The Baron Of Blood, David Cronenberg, gets stuck back into some body horror in his first sci-fi feature since 1999’s eXistenZ. Crimes Of The Future recycles a title he used in 1970, but that shares only superficial similarities with its namesake. It’s set in an unspecified, thoroughly dystopian future, where humans are evolving at pace to the increasing concern of the authorities. Frequent Cronenberg collaborator Viggo Mortensen once again heads things up, with Léa Seydoux and Kristen Stewart flanking him, the latter seductively informing us that ‘surgery is the new sex’.
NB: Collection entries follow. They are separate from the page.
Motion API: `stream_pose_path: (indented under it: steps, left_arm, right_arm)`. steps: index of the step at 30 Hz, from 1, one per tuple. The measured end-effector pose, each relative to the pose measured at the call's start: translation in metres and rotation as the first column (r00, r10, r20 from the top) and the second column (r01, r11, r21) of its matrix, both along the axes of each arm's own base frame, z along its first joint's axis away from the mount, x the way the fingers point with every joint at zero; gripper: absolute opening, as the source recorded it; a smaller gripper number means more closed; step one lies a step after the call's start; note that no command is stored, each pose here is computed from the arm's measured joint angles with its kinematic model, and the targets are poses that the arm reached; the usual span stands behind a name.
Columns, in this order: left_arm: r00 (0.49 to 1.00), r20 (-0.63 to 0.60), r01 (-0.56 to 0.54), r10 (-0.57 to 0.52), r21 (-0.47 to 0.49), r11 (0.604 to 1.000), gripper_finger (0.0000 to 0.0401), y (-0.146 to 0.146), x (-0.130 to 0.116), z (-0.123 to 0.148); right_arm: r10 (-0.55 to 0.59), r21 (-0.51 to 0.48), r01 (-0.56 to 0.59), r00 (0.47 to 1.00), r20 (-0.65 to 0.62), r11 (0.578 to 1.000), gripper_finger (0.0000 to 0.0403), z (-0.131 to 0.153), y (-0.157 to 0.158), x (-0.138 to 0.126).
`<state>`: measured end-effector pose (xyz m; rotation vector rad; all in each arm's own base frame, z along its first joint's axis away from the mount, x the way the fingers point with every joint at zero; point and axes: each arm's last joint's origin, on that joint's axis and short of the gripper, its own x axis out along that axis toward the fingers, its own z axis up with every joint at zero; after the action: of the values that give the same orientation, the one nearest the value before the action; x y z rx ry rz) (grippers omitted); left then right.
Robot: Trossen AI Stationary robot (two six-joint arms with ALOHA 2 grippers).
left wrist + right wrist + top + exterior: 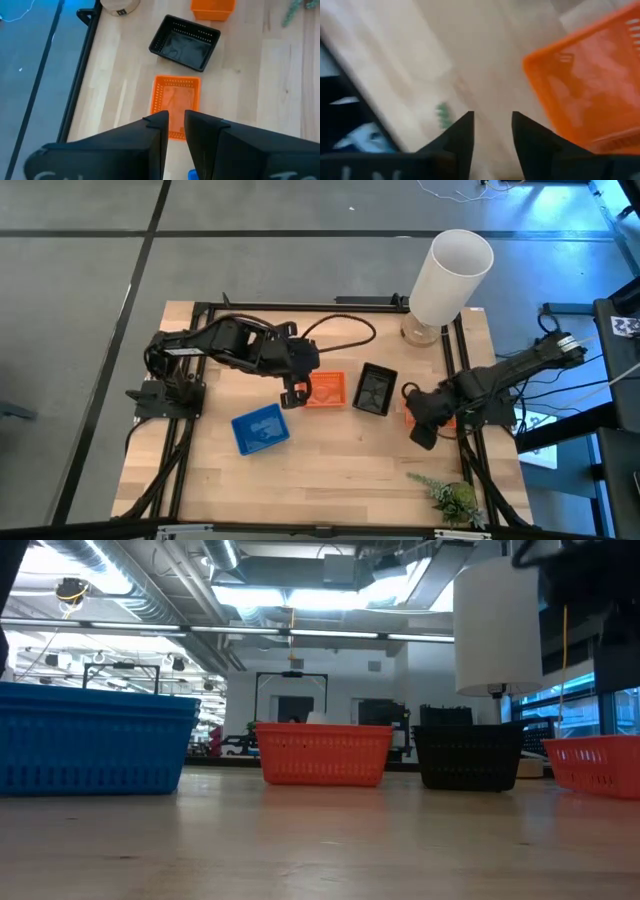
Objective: Stack baskets by color
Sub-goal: Stack the right orange bin on the stacked orange bins
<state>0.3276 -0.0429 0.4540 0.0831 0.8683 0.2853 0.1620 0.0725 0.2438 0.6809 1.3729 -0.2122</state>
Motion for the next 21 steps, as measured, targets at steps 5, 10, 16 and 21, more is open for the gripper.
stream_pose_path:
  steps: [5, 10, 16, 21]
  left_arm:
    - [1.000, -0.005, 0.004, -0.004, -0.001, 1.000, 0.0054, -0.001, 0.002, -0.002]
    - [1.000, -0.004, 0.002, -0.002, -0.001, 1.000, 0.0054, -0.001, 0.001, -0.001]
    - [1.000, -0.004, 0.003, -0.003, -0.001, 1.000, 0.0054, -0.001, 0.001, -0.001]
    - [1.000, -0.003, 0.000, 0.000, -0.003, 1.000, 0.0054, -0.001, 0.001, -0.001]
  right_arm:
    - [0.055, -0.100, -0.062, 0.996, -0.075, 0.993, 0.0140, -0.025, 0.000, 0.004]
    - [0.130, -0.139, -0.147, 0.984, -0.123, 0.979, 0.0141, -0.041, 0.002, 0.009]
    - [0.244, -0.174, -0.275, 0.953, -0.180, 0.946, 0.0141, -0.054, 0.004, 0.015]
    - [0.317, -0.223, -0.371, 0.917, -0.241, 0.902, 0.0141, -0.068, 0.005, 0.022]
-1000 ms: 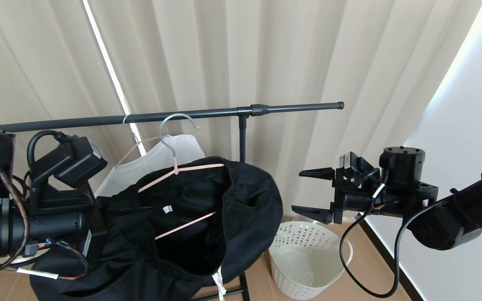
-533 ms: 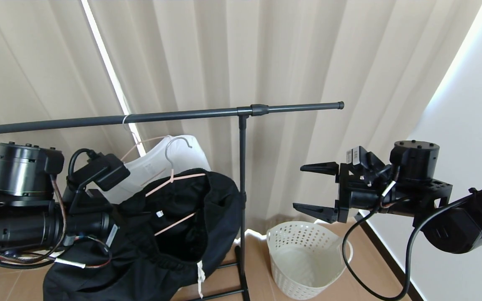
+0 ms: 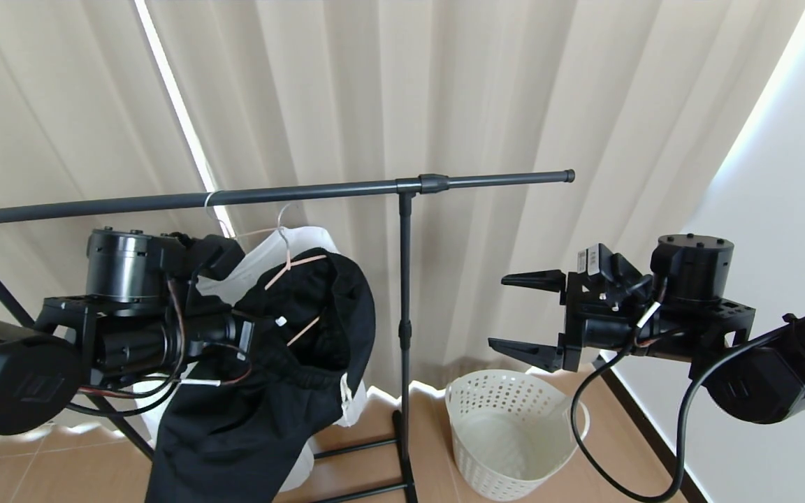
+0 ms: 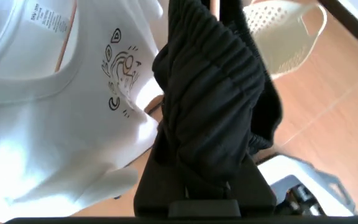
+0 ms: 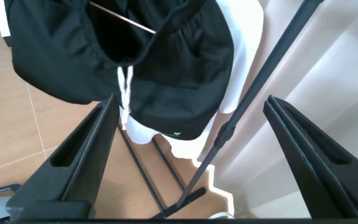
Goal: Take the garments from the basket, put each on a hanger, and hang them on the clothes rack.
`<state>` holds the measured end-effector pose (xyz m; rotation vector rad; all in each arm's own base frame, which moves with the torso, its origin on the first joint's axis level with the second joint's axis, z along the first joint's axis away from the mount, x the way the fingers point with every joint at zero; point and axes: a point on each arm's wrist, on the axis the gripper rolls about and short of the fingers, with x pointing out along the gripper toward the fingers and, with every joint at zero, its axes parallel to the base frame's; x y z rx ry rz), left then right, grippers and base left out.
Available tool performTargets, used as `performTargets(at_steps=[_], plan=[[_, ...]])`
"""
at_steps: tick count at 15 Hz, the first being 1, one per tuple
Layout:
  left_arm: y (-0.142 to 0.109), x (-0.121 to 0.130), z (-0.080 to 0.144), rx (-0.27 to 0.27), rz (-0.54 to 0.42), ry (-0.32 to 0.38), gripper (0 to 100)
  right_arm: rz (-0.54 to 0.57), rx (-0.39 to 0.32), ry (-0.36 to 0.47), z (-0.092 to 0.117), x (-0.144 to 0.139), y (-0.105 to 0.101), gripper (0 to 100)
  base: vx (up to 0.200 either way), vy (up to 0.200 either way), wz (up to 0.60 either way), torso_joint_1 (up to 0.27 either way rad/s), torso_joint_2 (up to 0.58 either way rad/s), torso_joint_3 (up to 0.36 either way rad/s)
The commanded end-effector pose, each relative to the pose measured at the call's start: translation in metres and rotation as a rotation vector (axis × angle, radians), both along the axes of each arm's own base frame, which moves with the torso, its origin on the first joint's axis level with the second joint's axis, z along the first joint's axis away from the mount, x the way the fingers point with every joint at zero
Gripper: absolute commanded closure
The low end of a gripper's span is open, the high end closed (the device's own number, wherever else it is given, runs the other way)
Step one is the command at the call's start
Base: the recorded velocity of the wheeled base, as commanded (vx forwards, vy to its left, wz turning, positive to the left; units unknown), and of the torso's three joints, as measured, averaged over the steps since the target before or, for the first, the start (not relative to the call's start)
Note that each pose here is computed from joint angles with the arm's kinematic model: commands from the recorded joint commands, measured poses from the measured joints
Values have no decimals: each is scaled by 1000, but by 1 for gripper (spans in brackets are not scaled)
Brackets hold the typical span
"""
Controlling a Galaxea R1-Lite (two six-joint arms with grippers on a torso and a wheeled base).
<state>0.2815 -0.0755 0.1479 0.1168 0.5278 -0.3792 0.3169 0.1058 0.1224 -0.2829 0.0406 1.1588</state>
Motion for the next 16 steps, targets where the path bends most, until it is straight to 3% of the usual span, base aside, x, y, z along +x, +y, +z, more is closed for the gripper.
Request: performTargets(at_steps=[1, 4, 6, 9, 15, 16], plan=[[-14, 15, -9, -30, -7, 10, 100, 0, -1, 1, -1, 0, 0, 0, 0, 0, 0, 0, 0, 0], [-18, 25, -8, -66, -10, -94, 100, 0, 0, -1, 0, 0, 0, 0, 0, 0, 0, 0, 0, 0], [-20, 29, -9, -88, -3, -122, 100, 0, 0, -3, 1, 0, 0, 0, 0, 0, 0, 0, 0, 0], [-21, 34, -7, -148, 21, -135, 100, 0, 1, -4, 1, 0, 0, 0, 0, 0, 0, 0, 0, 0], [-22, 40, -10, -174, 28, -175, 100, 0, 0, 0, 0, 0, 0, 0, 0, 0, 0, 0, 0, 0], [-23, 42, -10, -205, 39, -179, 100, 0, 0, 0, 0, 0, 0, 0, 0, 0, 0, 0, 0, 0]])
In a world where people no longer suffer pain or have to worry about infection, Mortensen is successful performance artist Saul Tenser. Saul can seemingly will into existence new organs and turns their removal into a creative spectacle, with the assistance of his former trauma surgeon lover Caprice (Seydoux). Stewart and Don McKellar are bureaucrats charged with the registration of new organs, with both becoming fixated on Saul, while Welket Bungué is a ‘new vice’ detective with whom the artist co-operates. Meanwhile, a boy seen eating plastic at the outset may hold the key to a more sustainable future.

There are plenty of fascinating ideas here to pique your interest and enough bizarre imagery to haunt your dreams, including the monstrous devices employed by Saul to aid sleep and digestion. Yet the film’s reality feels inadequately fleshed out; it’s sparsely populated without enough sense of society at large and the supporting characters are thinly drawn, including Stewart’s. If it feels like a starting point rather than the finished product, the committed cast and engagement with issues like the climate crisis and cosmetic-surgery craze should keep you hooked. And, as is no doubt Cronenberg’s intention, there’s something gloriously perverted about the whole thing. 

In cinemas now.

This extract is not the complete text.